Speaker
Description
Compared to other radiotherapy modalities for cancer treatment, carbon-ion radiotherapy permits a higher dose concentration in targeted tumor volumes while better sparing patient’s healthy tissues. However, this benefit comes with the price of a higher sensitivity to any changes of the patient internal geometry due to movements, or tumor swelling and shrinkage. Monitoring methods of the patient radio-treatment are therefore of great importance to visualize carbon-ion beam range in-vivo and, thus, to detect possible under- or over-dosage in the patient.
In this contribution, we focus on a carbon-ion beam monitoring method based on secondary-ions detection. This method uses the fact that when a carbon-ion beam enters a patient during radiotherapy, the carbon ions undergo nuclear reactions (also called "fragmentation") with the targeted patient tissue ‘s nuclei. These nuclear reactions produce detectable secondary-ion fragments along the path of the carbon-ion beam. In this work, we investigate a possible application of pixelated silicon detectors for carbon-ion beam range monitoring, by developing a monitoring method based on the detection of secondary charged nuclear-fragments emerging from an irradiated target. A correlation between the measured depth of the fragments’ origin (i.e. where primary carbon-ion beam fragmentation occurs) and the planned primary carbon-ion-beam range in the target was studied. Moreover, we also explore additional benefits of the knowledge of both fragments’ position and energy-loss information on the precision of our method.
In order to mimic a clinical treatment, a typical 12Carbon-ion treatment plan fraction of a head tumor was applied on an anthropomorphic head model at the Heidelberg Ion-Beam Therapy Center (HIT), Germany. Several carbon ion beam energies ranging from 165,09 MeV/n to 246,57 MeV/n were used to treat the whole volume of the targeted tumor. The directions and energy deposition of the emerging secondary-ions were measured by a pair of parallel pixelated silicon detectors Timepix3 (TPX3), developed at CERN and commercialized by ADVACAM s.r.o. (Prague) placed behind the targeted head. Each of the detectors we used in this work contains a 300 µm thick sensor, with a sensitive area of 1,4 x 1,4 cm² divided into 256 x 256 pixels (55 µm pitch). Compared to Timepix detectors, the new generation of Timepix3 used in this contribution offers the advantage of a data-driven dead-time free flow of pixel information containing simultaneously: (1) a precise time of arrival (TOA with time resolution of 1,56 ns) and (2) deposited energy in sensitive layer for each detected secondary-ion. To reconstruct a secondary-ion-track, detected clusters in both our detectors are matched based on coincident ToA information. This measured track is then extrapolated back in space to the carbon-ion beam axis, allowing us to estimate the carbon-ion fragmentation position.
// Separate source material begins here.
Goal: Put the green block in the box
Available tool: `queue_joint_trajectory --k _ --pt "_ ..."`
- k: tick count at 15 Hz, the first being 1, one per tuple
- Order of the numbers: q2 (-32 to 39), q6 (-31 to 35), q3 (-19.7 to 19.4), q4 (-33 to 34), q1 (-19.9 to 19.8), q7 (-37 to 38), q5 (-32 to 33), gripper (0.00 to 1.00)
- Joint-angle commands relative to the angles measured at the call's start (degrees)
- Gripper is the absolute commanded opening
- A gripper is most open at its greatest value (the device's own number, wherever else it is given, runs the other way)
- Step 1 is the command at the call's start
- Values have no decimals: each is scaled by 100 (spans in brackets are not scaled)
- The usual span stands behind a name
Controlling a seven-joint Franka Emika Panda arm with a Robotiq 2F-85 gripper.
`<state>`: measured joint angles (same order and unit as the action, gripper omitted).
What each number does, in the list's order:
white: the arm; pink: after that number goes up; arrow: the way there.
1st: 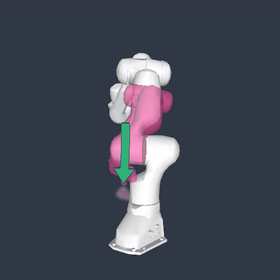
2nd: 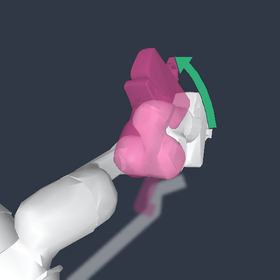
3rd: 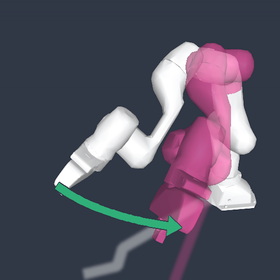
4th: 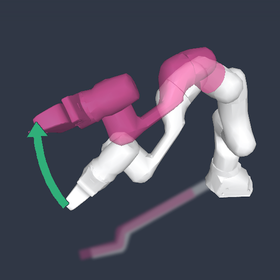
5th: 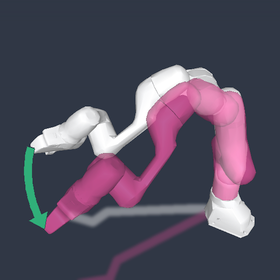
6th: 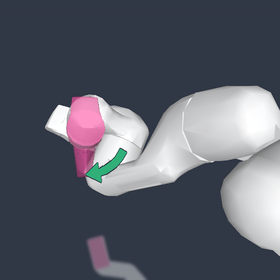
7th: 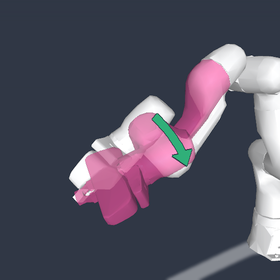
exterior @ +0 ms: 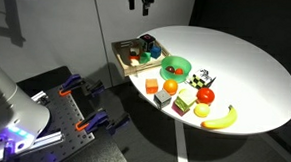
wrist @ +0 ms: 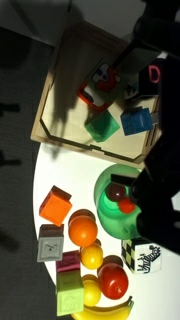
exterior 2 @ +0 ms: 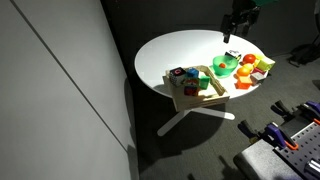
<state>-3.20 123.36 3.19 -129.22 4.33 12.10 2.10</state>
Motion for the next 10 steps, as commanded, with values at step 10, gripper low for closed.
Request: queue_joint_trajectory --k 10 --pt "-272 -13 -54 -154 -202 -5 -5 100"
We have shown, that the deducted fragmentation position in the targeted head varies in depth for different incident carbon-ion beam energies, which could be related to the carbon-ion beam range in the patient head (cf. Figure 1.a). Moreover, we have found that there are significant differences in the ions’ track origins position for different energy depositing ions (cf. Figure 1.b). Indeed, detected secondary-ions with high a deposited energy dE in our detector are related to tracks that originated more deeply in the head phantom (cf. light blue distribution in Figure 1.b). In the end, we have shown that the energy deposition of single detected secondary ions in TPX3 detectors is linked to the secondary ion’s velocity. This enables us to identify slower secondary ions increasingly suffering from scattering in the patient. Therefore, this additional deposited energy information, together with the almost dead-time-free secondary-ions’ time-of-arrival given by Timepix3 detectors, can be used in the future to improve the precision of the carbon-ion beam range monitoring method based on secondary charged ions.